Desde que comenzó la peste que nos atañe, no hacemos otra cosa que prometernos a nosotros mismos una nueva vida cuando esta se haya esfumado. 

Estamos seguros de que sabremos recuperar el tiempo perdido, de que todo volverá a ser como fue y de que sabremos olvidar.

Sin embargo, para cuando a la pandemia le dé la gana de irse, poco quedará de lo que un día fuimos, porque habremos mirado a la cara al miedo y aprendido lo relativamente importantes que son muchas de las cosas que nos rodean y de las que antes disfrutábamos.

Una vez que el virus se haya ido, pasarán muchos meses hasta que podamos entrar en un lugar atestado de gente y respirar el mismo aire sin pensar en las consecuencias que ello trajo en el pasado.

Cuando todo esto termine, transcurrirá bastante tiempo hasta que dejemos de sentirnos raros sin mascarilla. Instintivamente nos apartaremos un poco si nuestro interlocutor vocifera y pensaremos antes de sentarnos en un lugar público si este ha sido previamente desinfectado.

Pero al margen de este tipo de impresiones y sensaciones que se acabará llevando el viento a fuerza de la costumbre; habrá en el futuro tres altas facturas que pagar.

La factura sanitaria, habrá dejado decenas de miles de muertos en las cunetas, cientos de miles de personas tocadas por las secuelas, multitud de familias desgarradas y cantidad de sanitarios demasiado exhaustos por lo visto y lo vivido, para volver a ser nunca los mismos.

La factura económica dejará ciudades inundadas de letreros de venta, traspaso o alquiler; la oferta gastronómica, ociosa, cultural o comercial volverá a parecerse a la de hace décadas. La clase media rasa habrá pasado a ser clase baja y, la media alta, se conformará con haber descendido a la división de la media pura y dura.

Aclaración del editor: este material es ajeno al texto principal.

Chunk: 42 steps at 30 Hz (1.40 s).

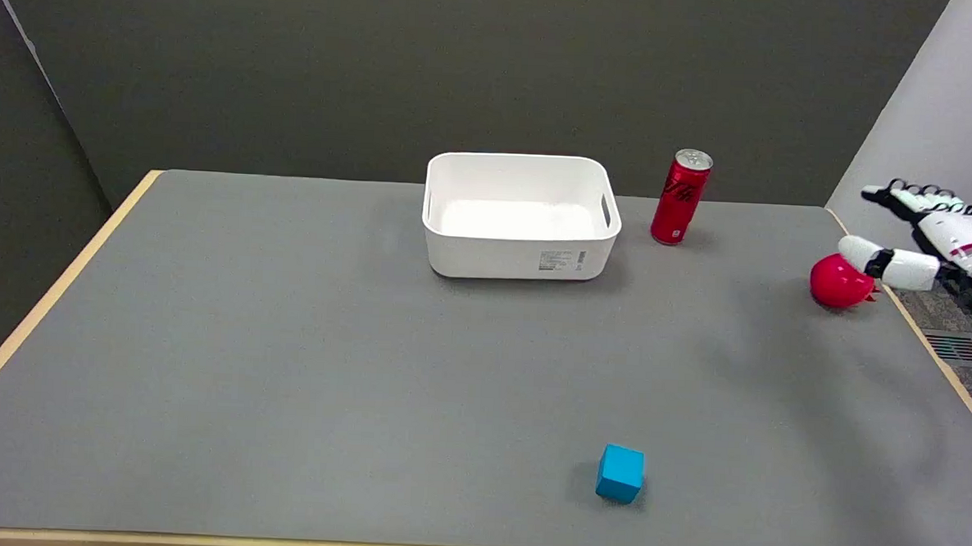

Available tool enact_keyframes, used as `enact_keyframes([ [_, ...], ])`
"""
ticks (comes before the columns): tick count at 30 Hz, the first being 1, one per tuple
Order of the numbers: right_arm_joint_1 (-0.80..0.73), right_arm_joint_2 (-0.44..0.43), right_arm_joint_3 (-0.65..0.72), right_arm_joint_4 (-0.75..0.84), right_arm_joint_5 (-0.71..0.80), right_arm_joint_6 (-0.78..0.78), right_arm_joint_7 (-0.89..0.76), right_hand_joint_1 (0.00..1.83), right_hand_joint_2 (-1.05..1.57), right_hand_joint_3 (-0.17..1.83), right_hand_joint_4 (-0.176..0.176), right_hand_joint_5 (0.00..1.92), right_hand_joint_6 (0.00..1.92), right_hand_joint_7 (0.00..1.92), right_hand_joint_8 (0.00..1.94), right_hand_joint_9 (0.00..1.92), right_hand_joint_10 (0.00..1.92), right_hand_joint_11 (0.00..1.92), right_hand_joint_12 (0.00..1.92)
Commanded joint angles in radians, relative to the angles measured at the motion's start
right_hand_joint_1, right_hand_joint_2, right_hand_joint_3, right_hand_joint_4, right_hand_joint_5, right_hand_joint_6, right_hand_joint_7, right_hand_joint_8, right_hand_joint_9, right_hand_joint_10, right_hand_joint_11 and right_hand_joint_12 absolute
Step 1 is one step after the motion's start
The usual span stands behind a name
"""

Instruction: Pick up the pomegranate.

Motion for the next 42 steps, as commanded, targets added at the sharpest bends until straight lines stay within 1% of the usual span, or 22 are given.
enact_keyframes([
  [1,0.005,0.002,-0.086,0.065,-0.141,-0.288,0.026,0.03,0.46,0.92,0.051,0.12,0.37,0.2,0.31,0.06,0.62,0.0,1.09],
  [9,0.031,-0.009,-0.071,0.059,-0.141,-0.356,0.015,0.02,0.46,0.93,0.051,0.08,0.36,0.16,0.29,0.04,0.58,0.0,1.07],
  [13,0.104,-0.022,-0.084,0.018,-0.141,-0.347,-0.002,0.03,0.46,0.94,0.055,0.08,0.36,0.15,0.28,0.04,0.56,0.0,1.06],
  [20,0.269,-0.03,-0.228,-0.066,-0.166,-0.327,-0.002,0.03,0.47,0.94,0.062,0.08,0.36,0.15,0.28,0.04,0.55,0.0,1.05],
  [23,0.303,-0.037,-0.267,-0.086,-0.173,-0.327,-0.002,0.03,0.47,0.94,0.063,0.08,0.36,0.15,0.28,0.04,0.55,0.0,1.05],
  [30,0.267,-0.043,-0.244,-0.08,-0.165,-0.327,0.005,0.04,0.47,0.94,0.067,0.09,0.37,0.15,0.28,0.04,0.56,0.0,1.06],
  [37,0.213,-0.048,-0.167,-0.072,-0.165,-0.301,0.005,0.1,0.48,0.94,0.068,0.1,0.38,0.16,0.29,0.05,0.56,0.0,1.07],
  [42,0.19,-0.051,-0.146,-0.059,-0.164,-0.293,-0.002,0.12,0.5,0.93,0.069,0.11,0.38,0.17,0.29,0.06,0.57,0.0,1.08],
])
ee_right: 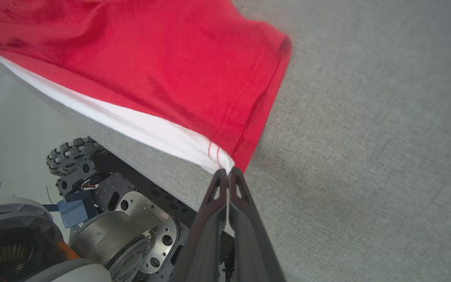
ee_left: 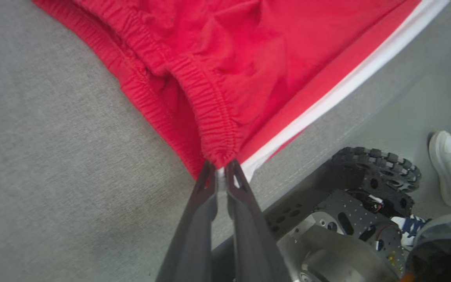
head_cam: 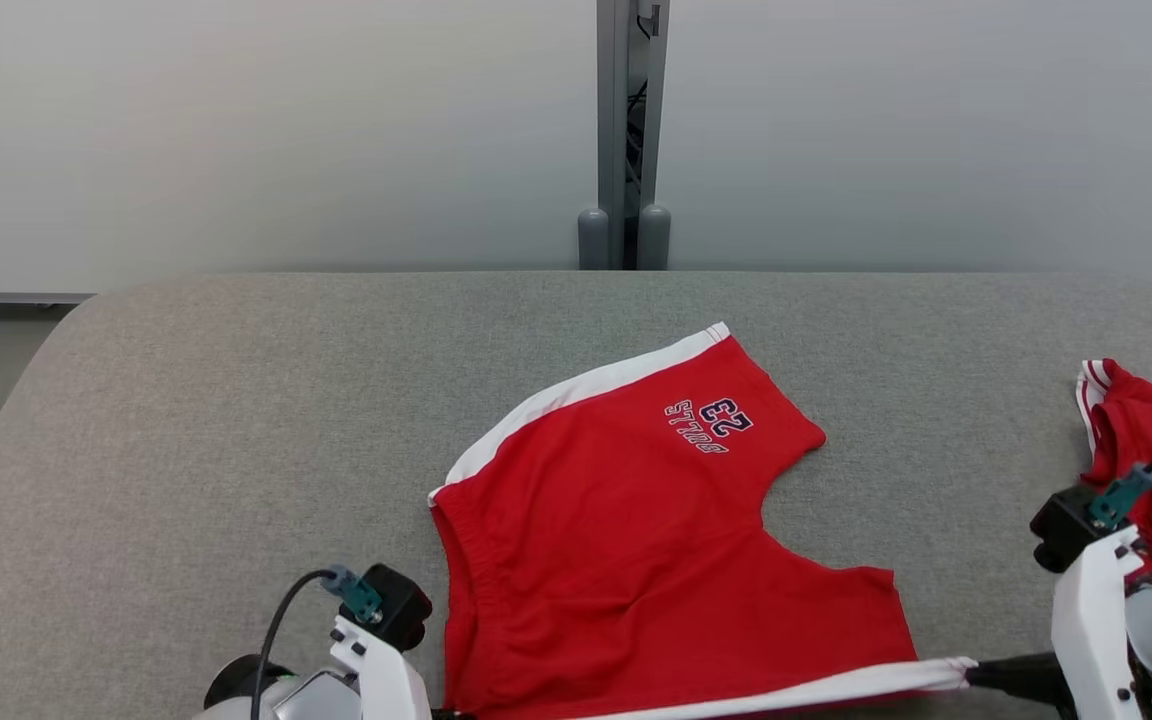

Los ricos seguirán siendo ricos, pero se lo pasarán peor y, las cifras del paro y del endeudamiento, habrán alcanzado números desorbitados.

Pero quizás, la factura más cara que tengamos que pagar sea la emocional. La opresión a la que estamos siendo sometidos, la pérdida de libertad, la profunda soledad, el desgaste producido por las noticias cambiantes, la convivencia forzosa y exhaustiva, la huella profunda de lo vivido o el temor a no estar preparados para volver a pasar nuevamente por algo similar; nos cambiará las entrañas.

Y con todo y con eso, deberemos sentirnos afortunados porque tendremos que comprender que seremos los supervivientes de un episodio de la historia carente de precedentes en la era moderna y que muchos de nuestros congéneres no estarán aquí para contarlo.

Tendremos una deuda para con una sociedad a la que todo deberemos y, a muchos, todo les habrá quitado. No aguardemos el fin de esta pesadilla con frivolidad. No esperemos solamente el cambio superfluo, banal y necesario de irnos de viaje o de tomar unas copas en grupo. La verdadera transformación vendrá derivada del aprendizaje de una lección imborrable que nos habrá enseñado nuestra verdadera fragilidad y nos abocará inexorablemente a la obligación de volver al comienzo de la obra perdida para, tal y como señalaba Kipling, reconstruir para las generaciones venideras sin decir nada a nadie sobre lo que ahora es y lo que antes era.